Return the full listing exactly as it is written.

◆ Available data ◆
[Start of Attachment]

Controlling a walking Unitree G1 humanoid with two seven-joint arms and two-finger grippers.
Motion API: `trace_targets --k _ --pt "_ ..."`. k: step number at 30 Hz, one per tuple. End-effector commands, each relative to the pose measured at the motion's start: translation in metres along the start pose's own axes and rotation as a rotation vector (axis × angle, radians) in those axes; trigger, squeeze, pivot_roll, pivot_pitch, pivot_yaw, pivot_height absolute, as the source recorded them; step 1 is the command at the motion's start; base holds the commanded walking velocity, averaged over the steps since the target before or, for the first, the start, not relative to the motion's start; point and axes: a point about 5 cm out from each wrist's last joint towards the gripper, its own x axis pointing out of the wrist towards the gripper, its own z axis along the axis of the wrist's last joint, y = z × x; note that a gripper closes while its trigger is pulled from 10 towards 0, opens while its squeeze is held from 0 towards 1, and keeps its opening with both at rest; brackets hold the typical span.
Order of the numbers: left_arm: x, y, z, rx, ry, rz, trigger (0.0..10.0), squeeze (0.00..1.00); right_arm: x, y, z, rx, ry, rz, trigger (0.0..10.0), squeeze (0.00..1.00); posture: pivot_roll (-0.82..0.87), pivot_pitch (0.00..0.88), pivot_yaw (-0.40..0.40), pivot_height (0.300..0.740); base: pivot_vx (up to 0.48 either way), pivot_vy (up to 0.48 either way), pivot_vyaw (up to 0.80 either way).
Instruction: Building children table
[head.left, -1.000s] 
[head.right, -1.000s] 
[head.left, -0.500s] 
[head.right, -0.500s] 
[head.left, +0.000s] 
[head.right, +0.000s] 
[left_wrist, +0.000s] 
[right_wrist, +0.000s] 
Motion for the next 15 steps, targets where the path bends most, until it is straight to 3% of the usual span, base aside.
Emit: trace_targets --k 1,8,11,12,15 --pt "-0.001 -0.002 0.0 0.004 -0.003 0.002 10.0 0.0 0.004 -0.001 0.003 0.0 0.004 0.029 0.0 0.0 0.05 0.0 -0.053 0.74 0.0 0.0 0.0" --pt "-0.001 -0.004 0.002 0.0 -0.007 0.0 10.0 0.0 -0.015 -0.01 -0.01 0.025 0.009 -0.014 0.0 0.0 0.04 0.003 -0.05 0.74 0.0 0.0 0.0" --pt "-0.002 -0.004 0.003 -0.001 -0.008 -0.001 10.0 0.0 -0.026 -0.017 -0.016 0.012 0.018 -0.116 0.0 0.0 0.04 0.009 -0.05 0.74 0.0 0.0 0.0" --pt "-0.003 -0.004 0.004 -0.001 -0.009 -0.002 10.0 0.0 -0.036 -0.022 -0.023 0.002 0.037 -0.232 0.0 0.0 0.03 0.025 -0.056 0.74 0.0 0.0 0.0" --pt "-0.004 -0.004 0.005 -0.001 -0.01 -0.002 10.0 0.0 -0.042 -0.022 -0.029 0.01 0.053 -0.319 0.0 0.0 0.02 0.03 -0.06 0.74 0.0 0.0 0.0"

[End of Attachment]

◆ Task solution ◆
Controlling a walking Unitree G1 humanoid with two seven-joint arms and two-finger grippers.
Motion API: `trace_targets --k _ --pt "_ ..."`. k: step number at 30 Hz, one per tuple. End-effector commands, each relative to the pose measured at the motion's start: translation in metres along the start pose's own axes and rotation as a rotation vector (axis × angle, radians) in those axes; trigger, squeeze, pivot_roll, pivot_pitch, pivot_yaw, pivot_height absolute, as the source recorded them; step 1 is the command at the motion's start; base holds the commanded walking velocity, averaged over the steps since the target before or, for the first, the start, not relative to the motion's start; point and axes: a point about 5 cm out from each wrist's last joint towards the gripper, its own x axis pointing out of the wrist towards the gripper, its own z axis along the axis of the wrist's last joint, y = z × x; note that a gripper closes while its trigger is pulled from 10 towards 0, opens while its squeeze is held from 0 towards 1, and keeps its opening with both at rest; brackets hold the typical span.
Order of the numbers: left_arm: x, y, z, rx, ry, rz, trigger (0.0..10.0), squeeze (0.00..1.00); right_arm: x, y, z, rx, ry, rz, trigger (0.0..10.0), squeeze (0.00..1.00); posture: pivot_roll (-0.82..0.87), pivot_pitch (0.00..0.88), pivot_yaw (-0.40..0.40), pivot_height (0.300..0.740); base: pivot_vx (up to 0.48 either way), pivot_vy (up to 0.48 either way), pivot_vyaw (up to 0.80 either way).
Instruction: Building children table
[head.left, -1.000s] 
[head.right, -1.000s] 
[head.left, -0.500s] 
[head.right, -0.500s] 
[head.left, +0.000s] 
[head.right, +0.000s] 
[left_wrist, +0.000s] 
[right_wrist, +0.000s] 
Motion for the next 15 steps, targets where the path bends most, until it is straight to 3% of the usual span, base aside.
Emit: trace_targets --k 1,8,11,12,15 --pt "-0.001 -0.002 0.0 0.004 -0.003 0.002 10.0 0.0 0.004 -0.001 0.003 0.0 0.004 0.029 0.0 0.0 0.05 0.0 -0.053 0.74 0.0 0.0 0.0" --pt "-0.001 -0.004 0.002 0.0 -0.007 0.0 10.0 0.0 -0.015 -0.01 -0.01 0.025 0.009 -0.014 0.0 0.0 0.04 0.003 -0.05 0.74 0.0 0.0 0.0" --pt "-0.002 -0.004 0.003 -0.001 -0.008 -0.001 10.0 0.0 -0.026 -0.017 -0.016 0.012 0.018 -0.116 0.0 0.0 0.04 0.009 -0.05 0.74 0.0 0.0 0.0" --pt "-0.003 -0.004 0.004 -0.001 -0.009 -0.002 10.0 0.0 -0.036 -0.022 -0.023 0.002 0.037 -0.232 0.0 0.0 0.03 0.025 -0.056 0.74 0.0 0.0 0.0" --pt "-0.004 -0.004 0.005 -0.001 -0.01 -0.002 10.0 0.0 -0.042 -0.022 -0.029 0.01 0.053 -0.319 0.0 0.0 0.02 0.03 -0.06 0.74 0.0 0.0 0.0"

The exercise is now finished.